- DATASET CONTENT:
□ □ □
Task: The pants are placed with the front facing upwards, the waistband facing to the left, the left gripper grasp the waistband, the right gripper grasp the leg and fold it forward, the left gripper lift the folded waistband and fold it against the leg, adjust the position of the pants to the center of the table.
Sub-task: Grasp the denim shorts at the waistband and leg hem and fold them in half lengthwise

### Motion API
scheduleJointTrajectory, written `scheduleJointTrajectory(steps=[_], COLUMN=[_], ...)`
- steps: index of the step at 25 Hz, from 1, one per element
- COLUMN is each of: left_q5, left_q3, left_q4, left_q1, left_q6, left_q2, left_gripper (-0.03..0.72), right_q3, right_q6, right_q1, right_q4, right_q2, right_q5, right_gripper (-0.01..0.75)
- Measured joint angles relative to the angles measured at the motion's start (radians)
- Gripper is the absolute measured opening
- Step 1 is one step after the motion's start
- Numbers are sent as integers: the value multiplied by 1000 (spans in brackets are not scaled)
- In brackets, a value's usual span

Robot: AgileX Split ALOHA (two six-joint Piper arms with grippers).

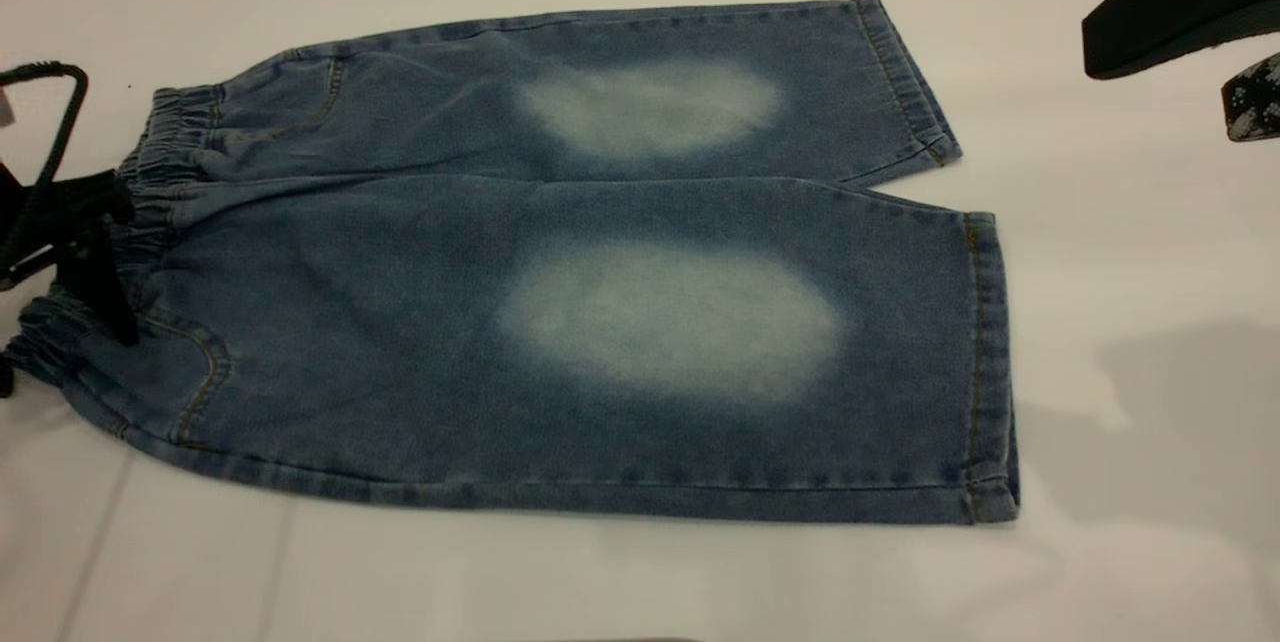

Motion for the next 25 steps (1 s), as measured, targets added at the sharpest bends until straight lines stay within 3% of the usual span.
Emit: scheduleJointTrajectory(steps=[3,8,9,15,25], left_q5=[0,-3,-3,56,197], left_q3=[-5,-8,-10,-72,-224], left_q4=[-11,-16,-16,-8,3], left_q1=[0,-8,-15,-90,-230], left_q6=[6,37,51,130,184], left_q2=[3,4,1,-11,-13], left_gripper=[440,132,107,96,96], right_q3=[0,7,21,130,138], right_q6=[2,15,20,3,-323], right_q1=[0,0,0,0,0], right_q4=[0,3,8,77,388], right_q2=[0,2,6,128,463], right_q5=[0,40,48,52,66], right_gripper=[568,568,568,568,568])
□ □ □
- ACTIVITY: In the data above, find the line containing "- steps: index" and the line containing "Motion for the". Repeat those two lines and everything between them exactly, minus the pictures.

- SOLUTION TO THIS TASK:
- steps: index of the step at 25 Hz, from 1, one per element
- COLUMN is each of: left_q5, left_q3, left_q4, left_q1, left_q6, left_q2, left_gripper (-0.03..0.72), right_q3, right_q6, right_q1, right_q4, right_q2, right_q5, right_gripper (-0.01..0.75)
- Measured joint angles relative to the angles measured at the motion's start (radians)
- Gripper is the absolute measured opening
- Step 1 is one step after the motion's start
- Numbers are sent as integers: the value multiplied by 1000 (spans in brackets are not scaled)
- In brackets, a value's usual span

Robot: AgileX Split ALOHA (two six-joint Piper arms with grippers).


Motion for the next 25 steps (1 s), as measured, targets added at the sharpest bends until straight lines stay within 3% of the usual span.

There's nothing left to add to the output.